As my blood boils in fury, I scream, feeling my body release tons and tons of evil-tinted energy through the shackles. Then with one thug on both of them, they burst with an explosion that sends me flying backward. I don't bother to witness the impact I've caused and just make a run for the exit as soon as I get to rise back. Still shut, I slam my body against the humungous doors, as if it'd even work.

From behind, my ears capture a glimmering sound as light seems to shine. I turn my head slowly, seeing the Ravenbird Ordinal, wings spread like an angel ascending the heavens, aiming one glimmering arrow that's brighter than those she had fired before. Being the Fifth Ordinal, it's not a surprise to see her fire newer ones.

Shifting my eyes down just a bit, I'm gazing upon the Third Ordinal, who still hasn't moved or been moved from his position after everything that occurred.

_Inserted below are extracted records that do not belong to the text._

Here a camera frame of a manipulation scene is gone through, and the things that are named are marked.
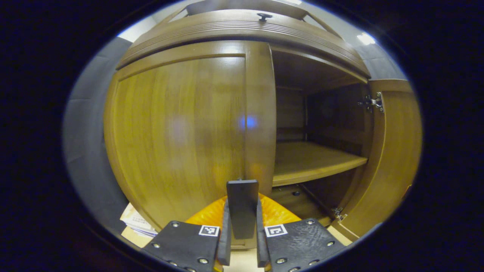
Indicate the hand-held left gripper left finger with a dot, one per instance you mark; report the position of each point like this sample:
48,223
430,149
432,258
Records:
227,241

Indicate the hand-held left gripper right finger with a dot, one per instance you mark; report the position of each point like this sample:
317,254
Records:
261,241

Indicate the wooden cabinet door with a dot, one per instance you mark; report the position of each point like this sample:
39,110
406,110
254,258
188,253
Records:
397,158
181,132

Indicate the wooden double-door shoe cabinet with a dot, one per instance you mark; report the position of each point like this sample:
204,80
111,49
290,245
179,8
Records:
325,124

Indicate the metal door hinge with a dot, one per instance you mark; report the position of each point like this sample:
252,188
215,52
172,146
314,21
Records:
339,214
372,102

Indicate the wooden inner cabinet shelf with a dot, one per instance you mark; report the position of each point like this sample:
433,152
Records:
310,160

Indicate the stack of white books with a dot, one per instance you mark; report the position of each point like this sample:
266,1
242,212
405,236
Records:
138,223

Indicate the wooden ribbed drawer front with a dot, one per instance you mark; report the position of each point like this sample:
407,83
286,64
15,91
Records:
242,30

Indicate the round black drawer knob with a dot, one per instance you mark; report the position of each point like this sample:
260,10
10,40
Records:
264,16

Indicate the small ceiling light panel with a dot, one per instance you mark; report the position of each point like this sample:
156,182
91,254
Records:
365,38

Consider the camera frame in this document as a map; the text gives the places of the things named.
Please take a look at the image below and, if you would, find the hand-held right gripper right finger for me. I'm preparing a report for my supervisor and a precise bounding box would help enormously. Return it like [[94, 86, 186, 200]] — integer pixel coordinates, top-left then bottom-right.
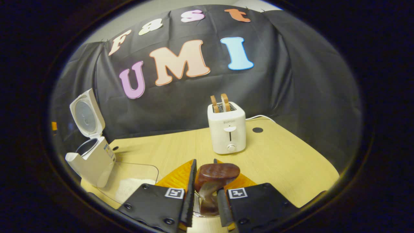
[[213, 159, 300, 233]]

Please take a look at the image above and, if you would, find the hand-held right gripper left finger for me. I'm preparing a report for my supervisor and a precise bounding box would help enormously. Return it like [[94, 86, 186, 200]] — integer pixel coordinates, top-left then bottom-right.
[[117, 159, 197, 233]]

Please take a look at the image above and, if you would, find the heap of white rice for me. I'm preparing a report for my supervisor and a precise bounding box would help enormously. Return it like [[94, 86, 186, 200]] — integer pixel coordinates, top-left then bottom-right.
[[115, 178, 156, 204]]

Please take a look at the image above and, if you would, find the metal wire chopstick holder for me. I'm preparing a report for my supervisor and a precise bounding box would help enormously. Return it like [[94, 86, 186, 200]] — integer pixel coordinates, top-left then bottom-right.
[[193, 190, 223, 218]]

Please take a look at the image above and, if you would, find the brown wooden spoon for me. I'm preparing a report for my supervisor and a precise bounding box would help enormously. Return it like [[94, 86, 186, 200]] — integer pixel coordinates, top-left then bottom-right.
[[194, 163, 241, 216]]

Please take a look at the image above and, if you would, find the white rice cooker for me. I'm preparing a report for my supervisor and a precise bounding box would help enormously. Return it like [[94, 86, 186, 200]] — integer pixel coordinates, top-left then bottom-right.
[[65, 88, 116, 188]]

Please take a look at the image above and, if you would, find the clear plastic rice container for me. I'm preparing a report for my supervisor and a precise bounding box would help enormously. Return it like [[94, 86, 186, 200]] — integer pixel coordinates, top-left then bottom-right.
[[96, 161, 159, 205]]

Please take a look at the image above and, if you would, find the dark grey inner pot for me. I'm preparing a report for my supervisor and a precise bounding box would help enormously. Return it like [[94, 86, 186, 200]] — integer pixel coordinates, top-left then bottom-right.
[[76, 139, 98, 156]]

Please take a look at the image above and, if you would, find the white toaster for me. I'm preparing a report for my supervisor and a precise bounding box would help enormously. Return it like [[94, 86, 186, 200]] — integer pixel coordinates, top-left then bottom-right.
[[207, 101, 247, 155]]

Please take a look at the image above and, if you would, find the white toaster cable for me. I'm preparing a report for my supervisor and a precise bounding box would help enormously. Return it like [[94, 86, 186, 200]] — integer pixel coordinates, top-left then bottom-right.
[[245, 115, 275, 123]]

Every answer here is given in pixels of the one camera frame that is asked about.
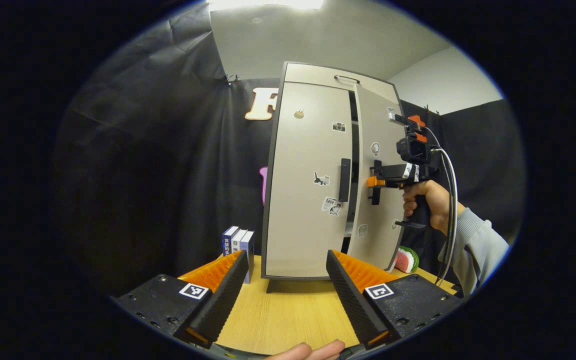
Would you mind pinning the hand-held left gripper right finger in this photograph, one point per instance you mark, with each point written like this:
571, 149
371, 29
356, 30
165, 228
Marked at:
350, 300

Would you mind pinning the cherry sticker shoe cabinet door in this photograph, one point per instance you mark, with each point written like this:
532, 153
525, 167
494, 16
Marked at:
375, 125

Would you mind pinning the grey double-door shoe cabinet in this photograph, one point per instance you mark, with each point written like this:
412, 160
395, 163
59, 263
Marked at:
353, 140

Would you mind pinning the watermelon slice toy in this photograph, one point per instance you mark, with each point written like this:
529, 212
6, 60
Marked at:
407, 260

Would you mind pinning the camera sticker shoe cabinet door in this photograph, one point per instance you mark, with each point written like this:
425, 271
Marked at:
308, 215

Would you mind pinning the blue and white box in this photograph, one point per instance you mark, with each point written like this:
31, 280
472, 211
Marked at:
228, 240
249, 250
238, 239

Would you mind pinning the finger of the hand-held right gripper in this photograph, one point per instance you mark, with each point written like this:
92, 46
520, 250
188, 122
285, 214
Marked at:
375, 182

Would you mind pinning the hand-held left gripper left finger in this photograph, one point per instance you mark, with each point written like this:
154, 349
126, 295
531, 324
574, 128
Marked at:
225, 300

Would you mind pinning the ceiling light panel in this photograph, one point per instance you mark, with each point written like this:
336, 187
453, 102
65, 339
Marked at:
268, 4

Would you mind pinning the black backdrop cloth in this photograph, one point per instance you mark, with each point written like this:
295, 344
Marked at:
143, 175

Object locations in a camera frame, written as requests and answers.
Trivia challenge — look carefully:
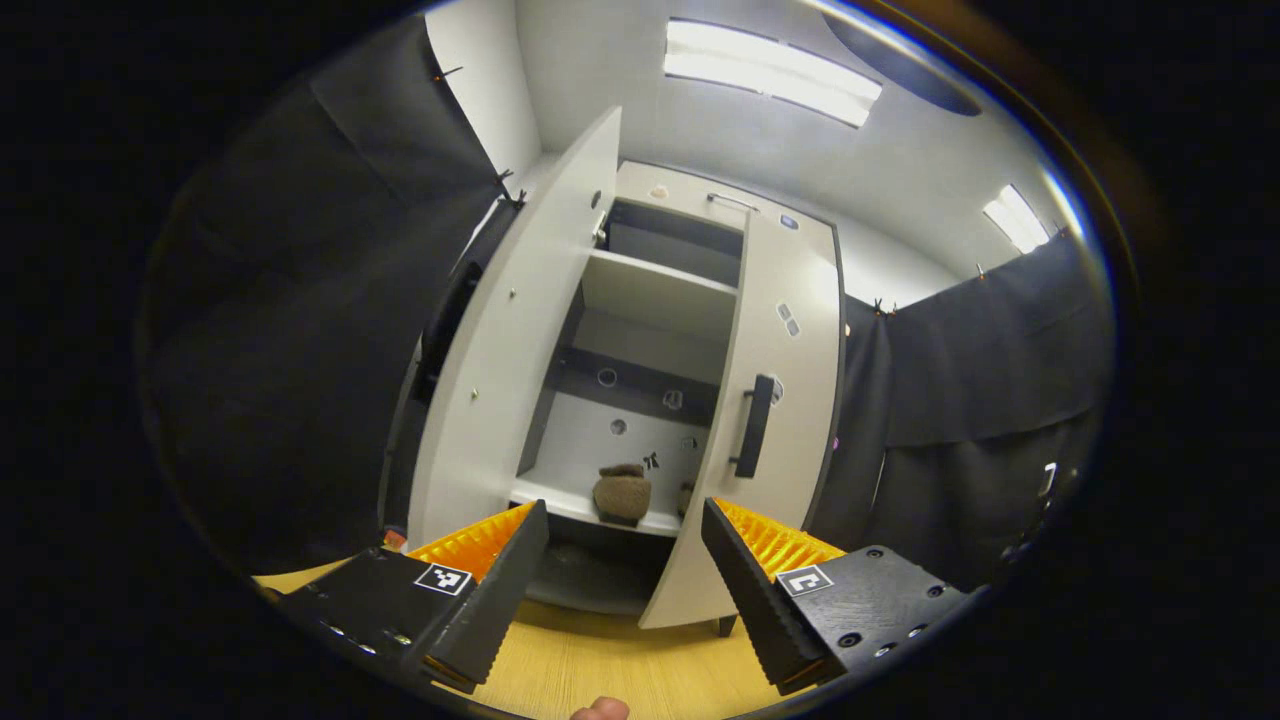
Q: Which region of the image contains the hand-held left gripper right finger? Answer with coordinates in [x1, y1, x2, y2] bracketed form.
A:
[701, 496, 976, 698]

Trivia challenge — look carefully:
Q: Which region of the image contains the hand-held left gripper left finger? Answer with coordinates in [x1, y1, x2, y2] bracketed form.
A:
[262, 500, 551, 696]

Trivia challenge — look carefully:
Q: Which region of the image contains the white cabinet door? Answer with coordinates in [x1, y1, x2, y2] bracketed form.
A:
[405, 105, 624, 551]
[638, 225, 843, 631]

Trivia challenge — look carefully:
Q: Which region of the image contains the white shoe cabinet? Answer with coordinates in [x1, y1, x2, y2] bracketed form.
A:
[505, 160, 849, 638]

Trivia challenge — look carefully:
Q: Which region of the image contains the white cabinet shelf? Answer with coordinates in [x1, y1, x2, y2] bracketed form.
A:
[580, 248, 741, 346]
[508, 478, 686, 539]

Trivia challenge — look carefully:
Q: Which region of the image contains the white cabinet drawer front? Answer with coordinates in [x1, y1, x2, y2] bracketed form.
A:
[612, 160, 841, 263]

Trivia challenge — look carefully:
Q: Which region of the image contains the black backdrop cloth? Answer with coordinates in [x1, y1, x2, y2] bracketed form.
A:
[808, 230, 1119, 596]
[140, 15, 521, 576]

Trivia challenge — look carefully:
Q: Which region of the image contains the small ceiling light panel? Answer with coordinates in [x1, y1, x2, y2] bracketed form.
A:
[982, 183, 1053, 256]

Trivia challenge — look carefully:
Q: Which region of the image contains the long ceiling light panel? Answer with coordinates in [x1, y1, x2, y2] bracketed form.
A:
[663, 18, 884, 129]

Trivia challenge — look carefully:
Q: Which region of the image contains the black door handle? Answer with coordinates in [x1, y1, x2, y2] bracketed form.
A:
[730, 374, 777, 479]

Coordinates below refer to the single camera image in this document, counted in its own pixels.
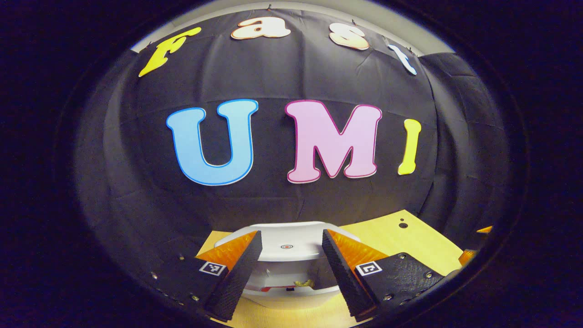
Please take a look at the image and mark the wooden desktop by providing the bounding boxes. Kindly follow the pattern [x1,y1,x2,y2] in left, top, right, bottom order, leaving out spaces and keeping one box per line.
[196,210,464,328]

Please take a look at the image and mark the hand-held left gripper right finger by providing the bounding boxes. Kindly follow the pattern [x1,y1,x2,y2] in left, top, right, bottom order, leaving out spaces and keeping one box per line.
[322,229,445,318]

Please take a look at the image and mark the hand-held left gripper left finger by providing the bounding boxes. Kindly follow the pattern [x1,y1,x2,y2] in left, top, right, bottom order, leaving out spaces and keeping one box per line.
[146,230,263,323]

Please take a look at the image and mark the white desktop garbage bin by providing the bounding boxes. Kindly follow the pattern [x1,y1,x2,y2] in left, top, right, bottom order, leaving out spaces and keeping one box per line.
[214,221,360,301]

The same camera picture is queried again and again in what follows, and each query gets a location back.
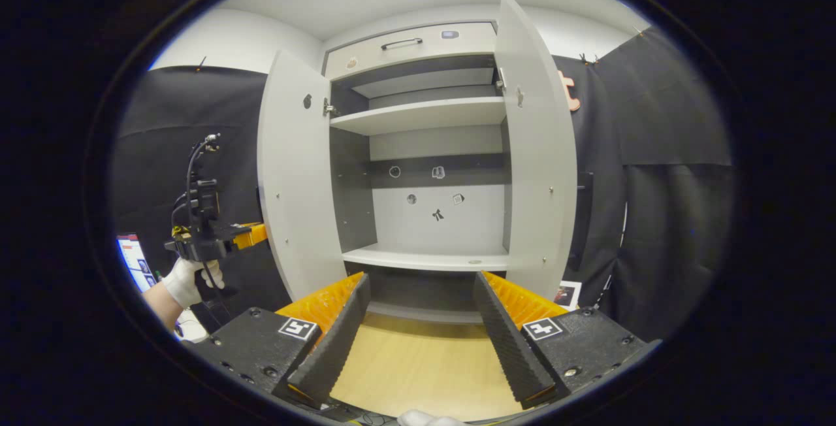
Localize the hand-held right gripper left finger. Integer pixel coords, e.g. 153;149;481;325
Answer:
186;272;372;410

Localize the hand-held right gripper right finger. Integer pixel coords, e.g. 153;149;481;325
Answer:
472;270;662;410

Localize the grey cabinet door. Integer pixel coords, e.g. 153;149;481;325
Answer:
494;0;579;303
257;50;347;303

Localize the grey double-door shoe cabinet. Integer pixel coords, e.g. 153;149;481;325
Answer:
257;0;595;325

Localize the grey thin cabinet shelf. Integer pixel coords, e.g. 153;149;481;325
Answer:
342;243;510;273

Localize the grey thick cabinet shelf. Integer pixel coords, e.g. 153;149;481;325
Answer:
330;97;507;137

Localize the grey cabinet drawer front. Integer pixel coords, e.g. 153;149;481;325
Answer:
325;22;497;81

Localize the white picture card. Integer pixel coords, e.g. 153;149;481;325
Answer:
553;280;583;310

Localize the white printed board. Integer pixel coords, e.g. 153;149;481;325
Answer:
116;233;157;294

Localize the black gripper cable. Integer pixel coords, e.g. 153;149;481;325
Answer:
171;137;229;303

Even his face still holds the cold and stern demeanor, never fazed. The Rune Writer Ordinal is a few feet ahead of him over the edge of the bridge that has collapsed, getting himself back up. The Steelshaper Ordinal is down on her back, clearly pained somehow as to how she clutches upon her side, the remains of her supposed indestructible Immortal Armament scattered around the stone bridge. Right now, I don't have time to parse the fact that I destroyed a supposed indestructible object.

Before I can look back to the winged Ordinal, the air has already splashed with a gunfire-like blas. I can only react with my arms raising in front of me, not a single second is given to me to evade. Before I know it, I'm flying uncontrollably, slamming into solid objects, and feel smoke and dust sneak through my nostrils and the seems of my eyes until I'm only lying on the rough and crumbly surface ground face first.

As I squint my eyes trying to retrieve my senses, a series of images flash before my eyes. Images of a cave, and far through it is a rock formation holding a glinting object. A sword.

"Now that the entity has awakened within you, you are a threat to this world. We have no choice but to terminate its host." I hear the familiar voice of the Third Ordinal, tone nonchalant as his footsteps meters away. "I've seen enough, and we cannot let it get further worse. Otherwise, you'll bring this world's final time of unmaking."

I tilt my head just a little, clearly seeing him standing a few meters away from me, countless armed Citadel Vanguards right at his command from behind. Looking up, I see where I have dropped from. The wall of that lofty dome shattered and left with a hole, and now I'm here in the middle of a curtain wall bridge, where I hear the quick rushing waters far below us.

My legs tremble as I return to my feet, then I think of his words. Unmaking…?

"Yes," He continues. "A second war is coming because of you. And it'll be the last."

I look at him with pure disbelief. Not long ago, he was making a proposal for me to have more knowledge about this entity living within me. And now he wants me dead? It was all just a set-up.

"It's an inscribed prophecy," He adds. "And that prophecy is something we Ordinals cannot let from happening."

I scan my surroundings as the cold afternoon air, brushes past me, only to see more Ravenbird soldiers surrounding me, all armed with bows aimed at me, waiting for the Ordinal's command to snap those arrows flying towards me.

"It would have been a great chance to have you in our alliance. But it turns out, you aren't worthy enough of this power. And you've said it yourself that you don't want it. So, the only way to take it from you is this."

I'm heaving air into my lungs, my one hand holding the pained muscle on my other arm. Then I notice it still persists with the energy, seemingly wanting to burst. I look behind me, where I find myself on a dead end.

"Your fellow comrades will now have their deaths given justice. Especially your beloved godfather," He says. Then the bricked ground starts collapsing, not because they've been rendered fragile, but because of the Earthbudgers. I notice how my arm is glowing — the same glow back at the desert. My instincts act and urge me to punch the ground. By the time I do, those Steelshapers have launched their metals along with the arrows of those ranged soldiers and the Fifth Ordinal. The next thing I know is that I'm falling.